ライターの脳みそ

最近のマイブームはダム巡りと橋のユニークな親柱探し。ダムは目的地に過ぎず、ドライヴしたいだけ…。

悲しみを放棄しない

2008-06-04 04:57:10 | 脳みその日常
先月の12日、歳若い友人が亡くなりました。入院して5日後に永遠の別れになるとは誰も想像しませんでした。医者ですらこの症例で亡くなるとは思わなかったそうです。それほどまでにあっという間の幕切れでした。ワシは葬儀に立ち会えなかったので後日御挨拶に伺ったのですが、ご遺族の無念さに心が痛くなりました。本当に残念でなりません。

生前、友人は多くの人から慕われていました。その人懐っこい笑顔は今でもワシの記憶に残っています。話によれば、葬儀には相当多くの弔問客が来られたそうです。

若い人の訃報に接するたび、再度書きますが心が痛くなります。もちろん高齢者の死とて悲しいですが、やはりまだまだこれから活躍しようという若い人の場合には別の意味での悲しみがあります。ああ、神様、あなたは何て非情なことをなさるのだ…。何も今彼を召さなくてもよいではないですか。

それが彼の寿命だったのだとは思いたくありません。彼にはまだすべきことがたくさんあったでしょうに。周囲の人々も彼の活躍を望んでいたはずです。もちろん、人間、いつかは最期の時が来ます。理屈で考えればその「時」が早いか遅いかというだけなのかもしれません。人はそういうふうに割り切りながら他人の死に対峙するのでしょう。

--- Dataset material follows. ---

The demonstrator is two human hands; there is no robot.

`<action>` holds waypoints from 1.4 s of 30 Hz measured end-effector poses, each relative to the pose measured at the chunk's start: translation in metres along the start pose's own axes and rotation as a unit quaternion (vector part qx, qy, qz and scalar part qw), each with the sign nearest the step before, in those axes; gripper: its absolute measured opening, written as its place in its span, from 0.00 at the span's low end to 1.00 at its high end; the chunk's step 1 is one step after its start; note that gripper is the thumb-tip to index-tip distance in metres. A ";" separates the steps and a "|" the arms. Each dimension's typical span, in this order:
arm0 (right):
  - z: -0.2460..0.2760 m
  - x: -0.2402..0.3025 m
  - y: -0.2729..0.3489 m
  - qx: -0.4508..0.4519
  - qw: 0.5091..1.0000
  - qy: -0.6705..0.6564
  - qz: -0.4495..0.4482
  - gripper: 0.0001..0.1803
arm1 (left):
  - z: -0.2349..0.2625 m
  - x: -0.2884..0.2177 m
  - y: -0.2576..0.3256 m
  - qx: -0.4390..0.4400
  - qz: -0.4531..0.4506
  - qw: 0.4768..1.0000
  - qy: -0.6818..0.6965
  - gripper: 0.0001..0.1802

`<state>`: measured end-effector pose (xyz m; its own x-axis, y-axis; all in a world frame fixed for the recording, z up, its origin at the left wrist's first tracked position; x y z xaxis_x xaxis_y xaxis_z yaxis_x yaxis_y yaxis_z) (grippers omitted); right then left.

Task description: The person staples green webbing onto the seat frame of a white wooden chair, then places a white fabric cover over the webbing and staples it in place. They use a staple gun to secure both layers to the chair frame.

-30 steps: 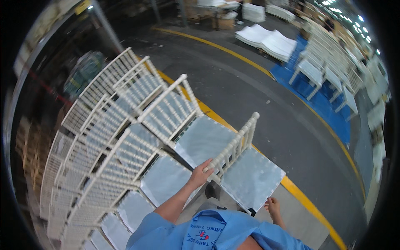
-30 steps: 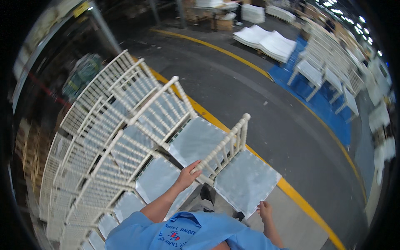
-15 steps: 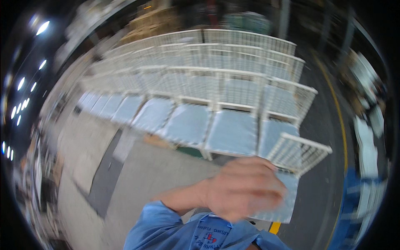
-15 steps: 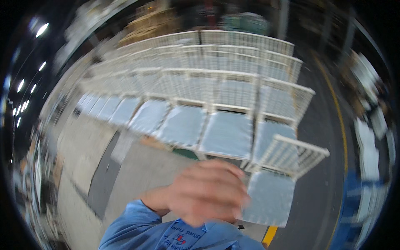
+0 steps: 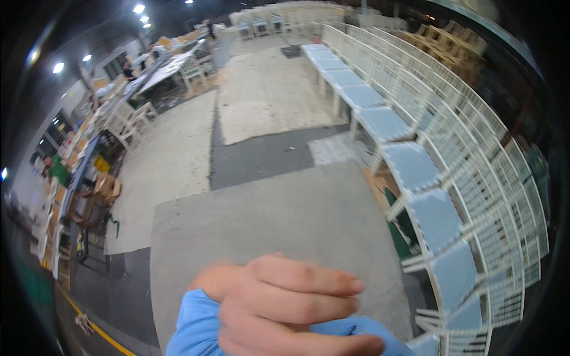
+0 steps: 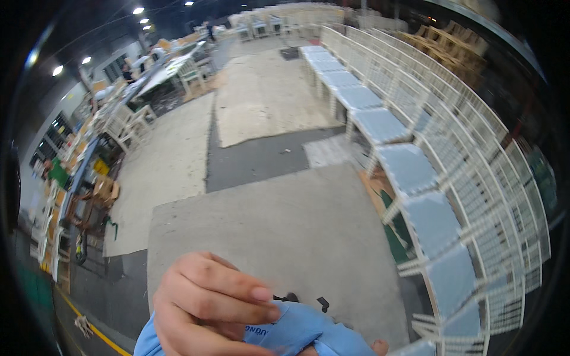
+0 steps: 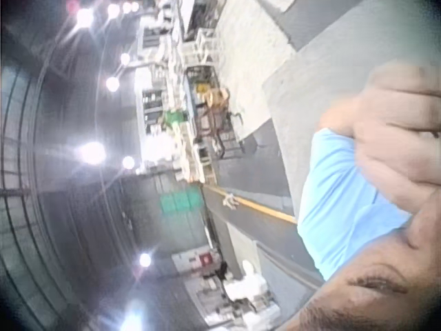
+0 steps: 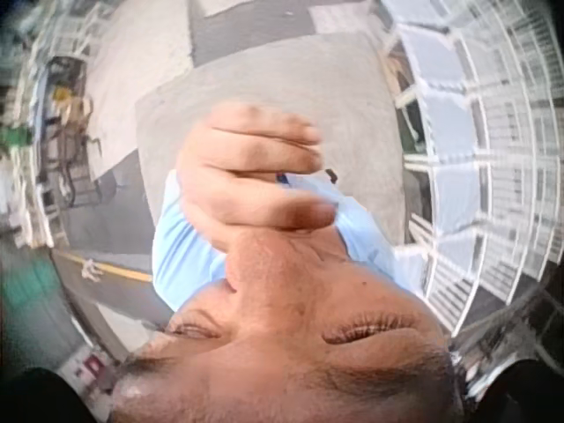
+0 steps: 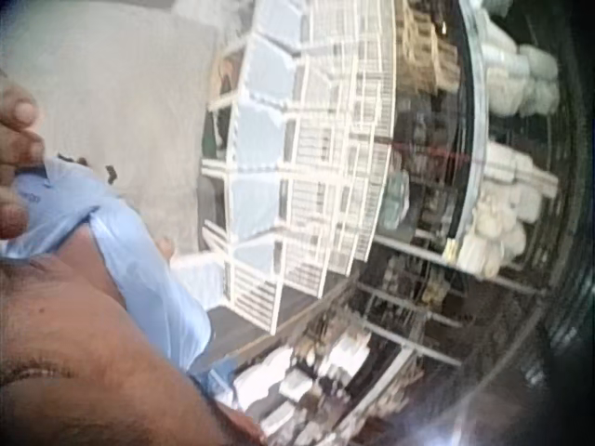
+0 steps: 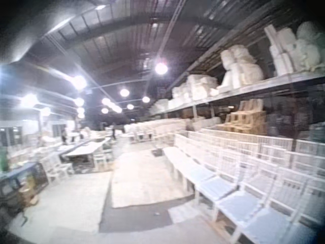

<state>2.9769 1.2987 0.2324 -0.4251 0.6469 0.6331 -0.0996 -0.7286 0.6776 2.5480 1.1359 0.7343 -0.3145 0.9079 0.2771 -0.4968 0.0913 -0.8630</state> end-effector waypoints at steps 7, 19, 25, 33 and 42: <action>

でもワシは他人の死というものをある種の「儀礼」のように割り切って考えられないのです。たとえば、近所の付き合いだからとか仕事上の付き合いだからというスタンスで、サバサバとした態度で葬儀に出席するなんてとてもできませんね。

友人とは特に親しい付き合いをしていたわけではありません。ですが、儀礼的に弔う気にはなれません。自らの心が痛くならないためには「割り切り」が必要なのかもしれません。たぶん世の多くの人たちがサバサバした態度で葬儀に臨むのは自己防衛のためなのじゃないでしょうか。

付き合いの度合いはともあれ、故人を悼む気持ちはみな同じはず。みんな心が痛いのです。でも、つらく悲しい気持ちを抱けば抱くほど、苦しくなるばかり。となれば各人の防衛本能が働くわけです。苦しくならないためには悲しみを割り切って捉えたら良い、と。まあ、たぶんこんなことを改めて考える人もいないと思います。これはそれぞれの人が自らの経験に基づいて無意識のうちに習得した知恵なのでしょうし。

理屈はそうなのでしょうが、それでもワシは割り切ることができません。もし自らの心の平安を保つために防衛本能から割り切った態度をとるほうがよいとわかっていても、敢えて苦しいほうを選びたいと思っています。心の痛みを放棄したら故人への気持ちや記憶が薄れてしまうような気がするからです。心の痛みをもち続けることで故人を供養できるんじゃないかと思うからです。もっとも、そんなのは実際には後づけの理由であって、亡くなってひと月近く経た今もワシの心はつらい状態なんですけどね。

それにしても、ホント、若い人の死は心にこたえます。